Kvaran, along with writers contributing to Frieze and Artforum, have helped articulate what is genuinely at stake when painters like Miriam Cahn or Shara Hughes make pictures: questions of perception, embodiment, and the specific knowledge that comes from working slowly with a physical material in a culture defined by speed and dematerialization. The Barbizon tradition and the Impressionist inheritance remain deeply relevant to where the market sits today. Works by Camille Pissarro and Pierre Auguste Renoir continue to perform well at auction precisely because they represent a kind of foundational literacy for collectors. But the more interesting conversation is happening around artists who absorbed that tradition and transformed it.

Raoul Dufy
La jetée de Honfleur, 1928
Raoul Dufy's exuberant color fields, well represented on The Collection, offer a bridge between Post Impressionist freedom and the decorative ambitions that resurface in painters working today. Lê Phổ, the Vietnamese born painter trained in Paris whose work blends Impressionist light with Vietnamese motifs, has seen genuine reappraisal in recent years, with auction prices rising as institutions and collectors reckon with the full geography of modernism rather than its narrowly Eurocentric version. What feels alive right now is anything that resists the algorithmic. Collectors who spent the last decade chasing the newest names are coming back to painters who have sustained long practices: George Condo's disfigured psychological portraits, John Currin's technically astonishing and deliberately uncomfortable figures, Georg Baselitz's inverted canvases that never stop asking fundamental questions about what a painting is.

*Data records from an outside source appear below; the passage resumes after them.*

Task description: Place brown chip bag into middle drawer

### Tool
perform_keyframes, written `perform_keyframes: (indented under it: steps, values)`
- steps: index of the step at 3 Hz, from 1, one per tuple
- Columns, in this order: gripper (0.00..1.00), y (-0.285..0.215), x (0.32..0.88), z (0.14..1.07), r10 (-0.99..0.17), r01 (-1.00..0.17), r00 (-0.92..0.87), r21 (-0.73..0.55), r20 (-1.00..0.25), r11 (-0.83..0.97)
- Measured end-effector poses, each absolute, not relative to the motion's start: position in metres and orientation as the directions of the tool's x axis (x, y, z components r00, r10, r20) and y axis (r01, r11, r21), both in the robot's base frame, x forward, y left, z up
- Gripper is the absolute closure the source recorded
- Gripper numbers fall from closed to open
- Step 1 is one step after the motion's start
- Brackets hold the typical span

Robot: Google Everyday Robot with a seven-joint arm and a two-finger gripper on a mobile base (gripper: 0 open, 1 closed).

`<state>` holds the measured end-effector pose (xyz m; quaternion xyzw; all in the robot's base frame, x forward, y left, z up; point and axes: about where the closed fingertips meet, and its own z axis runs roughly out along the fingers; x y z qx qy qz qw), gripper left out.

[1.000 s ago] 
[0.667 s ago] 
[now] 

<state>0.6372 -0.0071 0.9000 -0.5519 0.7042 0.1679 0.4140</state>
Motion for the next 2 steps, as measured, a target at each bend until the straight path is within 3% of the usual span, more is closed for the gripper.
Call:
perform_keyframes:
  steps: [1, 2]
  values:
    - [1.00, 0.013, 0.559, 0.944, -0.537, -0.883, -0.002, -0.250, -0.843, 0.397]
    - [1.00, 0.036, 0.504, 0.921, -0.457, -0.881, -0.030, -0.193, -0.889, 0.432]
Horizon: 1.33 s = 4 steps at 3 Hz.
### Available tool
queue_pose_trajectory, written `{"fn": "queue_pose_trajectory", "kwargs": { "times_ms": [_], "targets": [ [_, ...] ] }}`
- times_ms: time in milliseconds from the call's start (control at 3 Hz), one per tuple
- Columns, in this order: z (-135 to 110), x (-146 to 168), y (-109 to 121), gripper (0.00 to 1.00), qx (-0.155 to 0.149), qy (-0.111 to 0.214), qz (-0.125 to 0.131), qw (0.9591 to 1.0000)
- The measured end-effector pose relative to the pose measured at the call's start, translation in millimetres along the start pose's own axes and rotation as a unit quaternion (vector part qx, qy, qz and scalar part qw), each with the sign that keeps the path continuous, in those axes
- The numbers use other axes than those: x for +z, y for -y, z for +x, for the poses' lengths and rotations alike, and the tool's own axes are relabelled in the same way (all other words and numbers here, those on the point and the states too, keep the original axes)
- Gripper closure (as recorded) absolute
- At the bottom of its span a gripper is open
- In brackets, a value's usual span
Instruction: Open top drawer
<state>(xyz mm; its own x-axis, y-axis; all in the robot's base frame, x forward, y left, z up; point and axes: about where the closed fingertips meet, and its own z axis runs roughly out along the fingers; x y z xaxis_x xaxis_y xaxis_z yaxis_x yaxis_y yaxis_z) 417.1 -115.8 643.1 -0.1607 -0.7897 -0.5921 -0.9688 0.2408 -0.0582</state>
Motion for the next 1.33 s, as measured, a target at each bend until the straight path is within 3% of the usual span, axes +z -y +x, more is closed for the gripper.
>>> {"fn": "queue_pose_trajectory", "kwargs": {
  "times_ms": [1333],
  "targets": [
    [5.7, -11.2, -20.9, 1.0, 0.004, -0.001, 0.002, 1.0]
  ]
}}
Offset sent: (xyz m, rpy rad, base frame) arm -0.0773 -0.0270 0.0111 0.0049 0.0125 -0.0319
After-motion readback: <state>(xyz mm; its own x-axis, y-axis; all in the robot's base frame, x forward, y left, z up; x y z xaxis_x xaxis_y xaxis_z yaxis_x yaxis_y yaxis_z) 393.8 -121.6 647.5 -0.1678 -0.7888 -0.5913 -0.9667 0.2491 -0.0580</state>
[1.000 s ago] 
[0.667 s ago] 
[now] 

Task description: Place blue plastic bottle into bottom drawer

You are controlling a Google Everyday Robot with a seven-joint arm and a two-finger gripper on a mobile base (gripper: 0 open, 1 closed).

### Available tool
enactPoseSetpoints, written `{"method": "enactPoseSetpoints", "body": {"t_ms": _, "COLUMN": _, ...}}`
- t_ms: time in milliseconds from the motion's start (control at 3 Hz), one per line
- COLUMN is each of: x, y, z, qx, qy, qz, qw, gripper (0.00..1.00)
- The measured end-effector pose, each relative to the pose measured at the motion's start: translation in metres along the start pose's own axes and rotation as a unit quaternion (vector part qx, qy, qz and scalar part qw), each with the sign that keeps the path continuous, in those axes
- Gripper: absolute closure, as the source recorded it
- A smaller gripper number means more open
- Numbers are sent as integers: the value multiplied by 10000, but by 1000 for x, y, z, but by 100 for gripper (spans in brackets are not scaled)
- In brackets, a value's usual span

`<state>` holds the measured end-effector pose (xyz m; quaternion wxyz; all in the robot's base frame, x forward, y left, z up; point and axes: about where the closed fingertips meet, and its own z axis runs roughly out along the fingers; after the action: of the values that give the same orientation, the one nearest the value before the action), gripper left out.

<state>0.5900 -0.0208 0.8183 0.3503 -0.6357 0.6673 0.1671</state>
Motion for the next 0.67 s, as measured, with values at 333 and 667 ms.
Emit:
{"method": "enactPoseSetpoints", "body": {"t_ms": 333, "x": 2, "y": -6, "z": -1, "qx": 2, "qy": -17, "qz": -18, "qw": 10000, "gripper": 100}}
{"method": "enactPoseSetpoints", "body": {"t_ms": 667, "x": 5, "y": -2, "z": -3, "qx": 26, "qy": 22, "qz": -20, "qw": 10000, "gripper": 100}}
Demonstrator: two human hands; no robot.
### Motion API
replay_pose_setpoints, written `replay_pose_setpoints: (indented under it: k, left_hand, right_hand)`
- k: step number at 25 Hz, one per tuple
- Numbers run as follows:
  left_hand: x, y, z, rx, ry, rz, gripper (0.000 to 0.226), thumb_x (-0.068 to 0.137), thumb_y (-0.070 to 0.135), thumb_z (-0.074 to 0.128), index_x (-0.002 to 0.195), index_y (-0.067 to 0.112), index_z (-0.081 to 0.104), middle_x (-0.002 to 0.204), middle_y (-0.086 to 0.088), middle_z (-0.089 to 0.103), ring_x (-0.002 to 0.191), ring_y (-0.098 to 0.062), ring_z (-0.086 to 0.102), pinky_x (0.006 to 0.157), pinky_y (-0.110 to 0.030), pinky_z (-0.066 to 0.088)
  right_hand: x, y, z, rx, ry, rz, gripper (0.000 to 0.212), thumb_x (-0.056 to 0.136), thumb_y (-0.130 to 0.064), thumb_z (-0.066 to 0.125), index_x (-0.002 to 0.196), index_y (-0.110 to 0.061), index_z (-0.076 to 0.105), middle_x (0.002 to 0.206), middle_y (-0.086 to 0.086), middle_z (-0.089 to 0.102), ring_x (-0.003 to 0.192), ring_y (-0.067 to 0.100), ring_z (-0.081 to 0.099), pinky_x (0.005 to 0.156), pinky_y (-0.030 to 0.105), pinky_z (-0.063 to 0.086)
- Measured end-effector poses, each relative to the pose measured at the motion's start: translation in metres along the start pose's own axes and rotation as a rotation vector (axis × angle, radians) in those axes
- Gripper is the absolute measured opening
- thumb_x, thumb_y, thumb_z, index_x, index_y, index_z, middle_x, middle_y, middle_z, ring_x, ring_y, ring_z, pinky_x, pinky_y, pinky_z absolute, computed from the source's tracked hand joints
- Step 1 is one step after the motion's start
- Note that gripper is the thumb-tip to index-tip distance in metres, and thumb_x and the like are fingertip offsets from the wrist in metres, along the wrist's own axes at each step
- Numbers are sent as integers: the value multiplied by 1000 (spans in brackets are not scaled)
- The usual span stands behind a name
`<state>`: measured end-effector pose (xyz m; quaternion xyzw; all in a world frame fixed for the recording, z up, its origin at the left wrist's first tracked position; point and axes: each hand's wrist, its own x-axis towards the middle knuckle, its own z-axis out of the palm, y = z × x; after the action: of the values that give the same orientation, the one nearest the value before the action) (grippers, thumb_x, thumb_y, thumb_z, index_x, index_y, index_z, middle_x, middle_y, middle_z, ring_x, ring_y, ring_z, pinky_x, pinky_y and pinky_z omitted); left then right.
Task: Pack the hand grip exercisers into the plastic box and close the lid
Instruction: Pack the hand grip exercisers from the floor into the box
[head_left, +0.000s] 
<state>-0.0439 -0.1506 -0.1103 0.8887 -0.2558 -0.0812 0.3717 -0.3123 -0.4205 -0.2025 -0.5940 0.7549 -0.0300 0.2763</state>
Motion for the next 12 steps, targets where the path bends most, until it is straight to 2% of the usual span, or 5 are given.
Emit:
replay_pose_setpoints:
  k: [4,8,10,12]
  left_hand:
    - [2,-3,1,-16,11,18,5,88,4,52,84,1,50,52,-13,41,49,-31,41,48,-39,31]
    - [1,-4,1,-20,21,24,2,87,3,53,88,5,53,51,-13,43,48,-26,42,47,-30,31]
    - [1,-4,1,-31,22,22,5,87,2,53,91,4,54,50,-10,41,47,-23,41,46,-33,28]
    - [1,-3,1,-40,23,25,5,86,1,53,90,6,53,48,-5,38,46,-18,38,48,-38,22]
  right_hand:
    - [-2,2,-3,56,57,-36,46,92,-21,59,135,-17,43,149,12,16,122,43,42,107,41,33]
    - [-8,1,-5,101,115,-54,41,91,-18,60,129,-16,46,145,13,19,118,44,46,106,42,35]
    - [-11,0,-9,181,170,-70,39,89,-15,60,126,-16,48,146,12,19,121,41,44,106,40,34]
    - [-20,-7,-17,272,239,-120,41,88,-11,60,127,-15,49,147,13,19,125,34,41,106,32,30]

There is also renewed attention to the Surrealist legacy, with René Magritte and Salvador Dalí continuing to draw serious buyers who understand that the market for canonical modernism is not saturated but simply requires patience and genuine connoisseurship. The surprise, if there is one, is how much energy is gathering around painters who work outside the major market centers. Alessandro Sicioldr, the Italian figurative painter whose dreamlike and technically meticulous canvases have built a devoted following, represents a mode of painting that bypasses trend entirely in favor of a kind of private intensity. André Brasilier, whose equestrian and pastoral scenes carry an almost meditative calm, has found collectors who value sustained vision over market volatility.

John Currin
Innocent, Loser, Prophet, 1995
These are not names that dominate auction headlines, but they appear consistently on platforms where serious collectors do their actual looking, which is perhaps the better signal of where lasting value accumulates. Oil painting, in the end, rewards exactly the kind of attention that the market's noise makes difficult but never quite impossible to sustain.